How clever is the app? A patent examiner or a court is more likely to favour an invention in which the mobile device is used to perform some relatively complex or clever algorithms. So, for example, if the app is a directory-type app, it is less likely to attract patent protection than an app that is capable of predicting stock price changes using heuristic algorithms. Even so, such latter applications may still not pass muster if they are, in essence, business methods.
Then there’s the timing. It could take up to 4 to 5 years to achieve patent protection. Some apps have been around for that long and are proving to be very successful. Others tend to fizzle out after a few years, even if they have generated significant cash flow during that time. While it is possible to put competitors on notice once a patent application is published, it might be difficult to obtain a damages award for the period that the patent application was pending. Of course, many investors will require that a patent application is filed. But if that’s not in the business plan, then that time factor does require consideration.
How will the patent be enforced? A patent application must set out a full disclosure of the invention and how it is to be enabled. However, an infringer does not have the same obligation. The app may be of the type that would indicate clear infringement just from executing the copy. But there may be cases in which one simply cannot determine whether or not the invention is being copied, even though market share is being lost.

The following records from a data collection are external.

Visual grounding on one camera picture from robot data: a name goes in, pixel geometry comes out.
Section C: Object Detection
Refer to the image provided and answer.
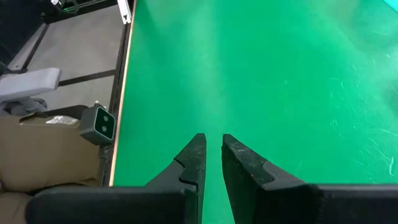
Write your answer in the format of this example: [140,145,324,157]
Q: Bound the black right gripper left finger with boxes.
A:
[25,133,208,224]

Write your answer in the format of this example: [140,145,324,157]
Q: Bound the grey mounted depth camera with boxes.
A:
[78,103,117,146]

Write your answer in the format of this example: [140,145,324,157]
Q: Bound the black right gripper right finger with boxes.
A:
[221,133,398,224]

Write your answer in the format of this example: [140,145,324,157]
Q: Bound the brown cardboard box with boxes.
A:
[0,112,102,193]

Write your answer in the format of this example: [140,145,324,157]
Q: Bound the black table frame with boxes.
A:
[42,0,137,188]

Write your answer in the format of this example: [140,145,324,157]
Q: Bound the teal plastic bin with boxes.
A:
[382,0,398,14]

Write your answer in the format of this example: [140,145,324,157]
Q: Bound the white metal bracket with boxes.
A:
[116,0,132,26]

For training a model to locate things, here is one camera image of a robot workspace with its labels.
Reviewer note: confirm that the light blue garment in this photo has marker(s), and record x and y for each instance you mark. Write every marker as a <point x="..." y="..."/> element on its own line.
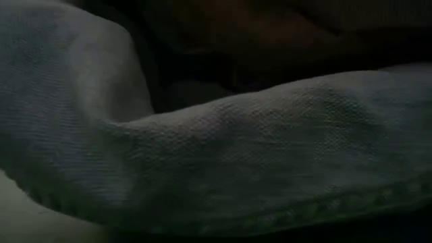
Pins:
<point x="236" y="152"/>

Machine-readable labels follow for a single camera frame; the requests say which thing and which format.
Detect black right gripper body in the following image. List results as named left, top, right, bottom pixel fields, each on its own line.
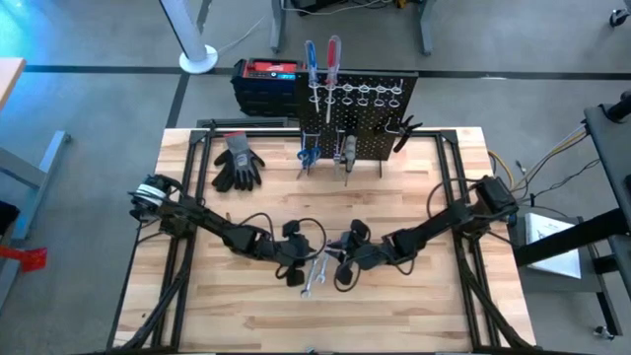
left=344, top=239, right=393, bottom=271

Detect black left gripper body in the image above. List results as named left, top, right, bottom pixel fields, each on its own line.
left=268, top=235, right=316, bottom=270

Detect long silver combination wrench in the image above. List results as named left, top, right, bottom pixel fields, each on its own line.
left=300, top=255, right=322, bottom=300

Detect blue handled scissors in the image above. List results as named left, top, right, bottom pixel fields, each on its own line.
left=295, top=144, right=322, bottom=181

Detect black pliers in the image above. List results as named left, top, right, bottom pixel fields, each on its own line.
left=384, top=114, right=425, bottom=154

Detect blue handled screwdriver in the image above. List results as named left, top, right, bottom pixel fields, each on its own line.
left=304, top=39, right=320, bottom=114

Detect red handled screwdriver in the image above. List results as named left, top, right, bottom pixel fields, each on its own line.
left=324, top=35, right=343, bottom=125

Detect grey glove with red cuff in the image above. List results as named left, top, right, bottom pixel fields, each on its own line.
left=224, top=130, right=266, bottom=192

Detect black work glove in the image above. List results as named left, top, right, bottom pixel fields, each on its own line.
left=212, top=149, right=239, bottom=192

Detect silver double prong hook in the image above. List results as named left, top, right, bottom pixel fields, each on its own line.
left=300, top=130, right=320, bottom=164

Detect black perforated pegboard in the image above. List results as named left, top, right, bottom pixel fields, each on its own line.
left=294, top=69, right=420, bottom=188

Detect red and black toolbox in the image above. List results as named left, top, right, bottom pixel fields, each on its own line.
left=229, top=56, right=308, bottom=118

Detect white booklet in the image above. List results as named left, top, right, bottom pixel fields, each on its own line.
left=524, top=211, right=583, bottom=280

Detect white pole with round base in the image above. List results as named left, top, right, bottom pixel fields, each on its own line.
left=157, top=0, right=219, bottom=75

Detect grey desk leg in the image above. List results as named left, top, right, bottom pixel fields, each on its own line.
left=418, top=0, right=436, bottom=56
left=268, top=0, right=288, bottom=54

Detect red object on floor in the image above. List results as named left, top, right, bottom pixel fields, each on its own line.
left=0, top=245, right=49, bottom=274

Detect black side cart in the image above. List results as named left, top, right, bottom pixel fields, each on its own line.
left=507, top=88, right=631, bottom=341

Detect wooden desk top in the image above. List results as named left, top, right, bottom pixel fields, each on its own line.
left=0, top=56, right=27, bottom=112

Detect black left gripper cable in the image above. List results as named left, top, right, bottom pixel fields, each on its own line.
left=236, top=211, right=329, bottom=282

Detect black aluminium table frame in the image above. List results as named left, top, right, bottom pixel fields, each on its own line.
left=105, top=116, right=536, bottom=355

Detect white wire ring rack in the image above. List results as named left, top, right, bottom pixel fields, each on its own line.
left=308, top=81, right=404, bottom=108

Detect loose wire bundle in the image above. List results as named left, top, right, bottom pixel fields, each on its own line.
left=487, top=121, right=601, bottom=203

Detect grey desk frame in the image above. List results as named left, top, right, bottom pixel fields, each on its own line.
left=0, top=129, right=71, bottom=310

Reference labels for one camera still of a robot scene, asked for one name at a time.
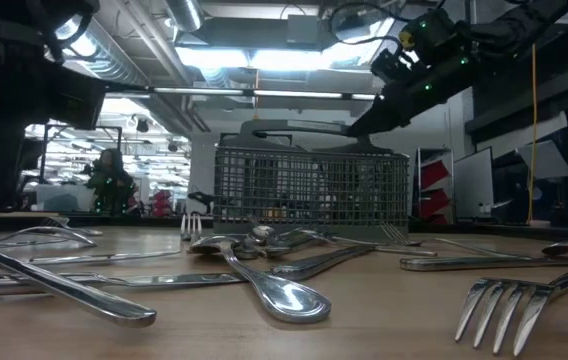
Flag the steel spoon with lined handle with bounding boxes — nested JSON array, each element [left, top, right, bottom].
[[187, 235, 333, 325]]

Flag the bright ceiling light panel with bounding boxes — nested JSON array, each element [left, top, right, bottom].
[[173, 17, 398, 72]]

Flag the corrugated silver air duct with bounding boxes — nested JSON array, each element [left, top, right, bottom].
[[53, 13, 153, 90]]

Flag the ceiling light tube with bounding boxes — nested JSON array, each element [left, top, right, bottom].
[[152, 86, 383, 102]]

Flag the steel fork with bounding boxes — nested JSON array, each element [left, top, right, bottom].
[[380, 221, 423, 248], [453, 271, 568, 357], [0, 216, 104, 250]]

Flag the grey ceiling box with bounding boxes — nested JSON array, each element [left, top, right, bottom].
[[286, 13, 323, 47]]

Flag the yellow right cable tag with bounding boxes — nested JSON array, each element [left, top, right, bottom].
[[397, 30, 418, 50]]

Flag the steel spoon with plain handle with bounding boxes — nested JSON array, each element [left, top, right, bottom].
[[0, 218, 158, 329]]

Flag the black metal frame stand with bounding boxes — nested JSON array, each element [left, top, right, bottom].
[[38, 123, 124, 187]]

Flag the grey wire cutlery basket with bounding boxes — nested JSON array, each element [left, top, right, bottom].
[[212, 119, 411, 236]]

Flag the red background bins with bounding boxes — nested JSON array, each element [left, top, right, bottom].
[[151, 188, 174, 217]]

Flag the clear storage bin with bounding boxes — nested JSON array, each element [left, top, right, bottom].
[[35, 183, 97, 214]]

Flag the yellow hanging cable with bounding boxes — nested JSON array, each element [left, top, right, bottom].
[[526, 42, 539, 225]]

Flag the small upright fork tines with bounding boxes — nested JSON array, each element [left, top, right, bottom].
[[179, 211, 204, 242]]

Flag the shelf with red bins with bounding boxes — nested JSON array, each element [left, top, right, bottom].
[[415, 146, 454, 226]]

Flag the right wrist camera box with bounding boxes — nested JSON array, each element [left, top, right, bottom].
[[370, 47, 408, 85]]

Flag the white board panel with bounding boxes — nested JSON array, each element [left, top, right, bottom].
[[452, 146, 495, 221]]

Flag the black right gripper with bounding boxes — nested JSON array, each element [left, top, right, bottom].
[[346, 7, 480, 139]]

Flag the white slanted panel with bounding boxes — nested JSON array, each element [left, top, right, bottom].
[[515, 138, 568, 181]]

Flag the steel knife with slender handle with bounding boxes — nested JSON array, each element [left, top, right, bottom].
[[0, 271, 248, 299]]

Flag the steel knife with lined handle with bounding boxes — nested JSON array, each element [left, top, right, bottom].
[[270, 243, 383, 282]]

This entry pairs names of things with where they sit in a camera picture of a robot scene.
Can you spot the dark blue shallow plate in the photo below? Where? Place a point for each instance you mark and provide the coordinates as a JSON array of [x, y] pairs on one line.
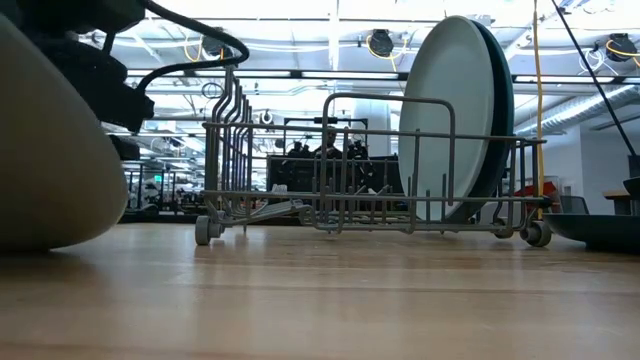
[[600, 230]]

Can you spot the beige plate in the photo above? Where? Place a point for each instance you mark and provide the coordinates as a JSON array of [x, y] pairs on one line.
[[50, 175]]

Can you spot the pale grey-green plate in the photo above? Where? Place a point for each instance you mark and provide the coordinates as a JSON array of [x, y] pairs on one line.
[[445, 115]]

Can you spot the white pillar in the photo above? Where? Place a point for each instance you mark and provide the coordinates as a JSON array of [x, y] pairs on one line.
[[372, 112]]

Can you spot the black workbench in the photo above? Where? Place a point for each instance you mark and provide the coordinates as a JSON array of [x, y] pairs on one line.
[[290, 175]]

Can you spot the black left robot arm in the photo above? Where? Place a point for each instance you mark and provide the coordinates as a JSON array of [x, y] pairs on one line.
[[70, 15]]

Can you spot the dark blue bowl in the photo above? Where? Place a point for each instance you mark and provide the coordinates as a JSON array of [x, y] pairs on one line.
[[634, 187]]

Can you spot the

And never forget the cost. It can be expensive to have a patent application prepared and filed for a software product. Not only that, but the cost of prosecuting the application through to grant of a patent can also be costly. This is a function of the difficulty in writing software patent specifications. It is also a function of the fact that there seems to be a large amount of art out there which is difficult to filter and analyse. While the examiners are improving, it can be difficult to convey an understanding of the invention to an examiner.
So, at the end of the day, careful consideration is required before deciding to file a patent application covering an app. The journey can be harrowing without a generous budget and a product that is relatively sophisticated from an algorithmic point of view.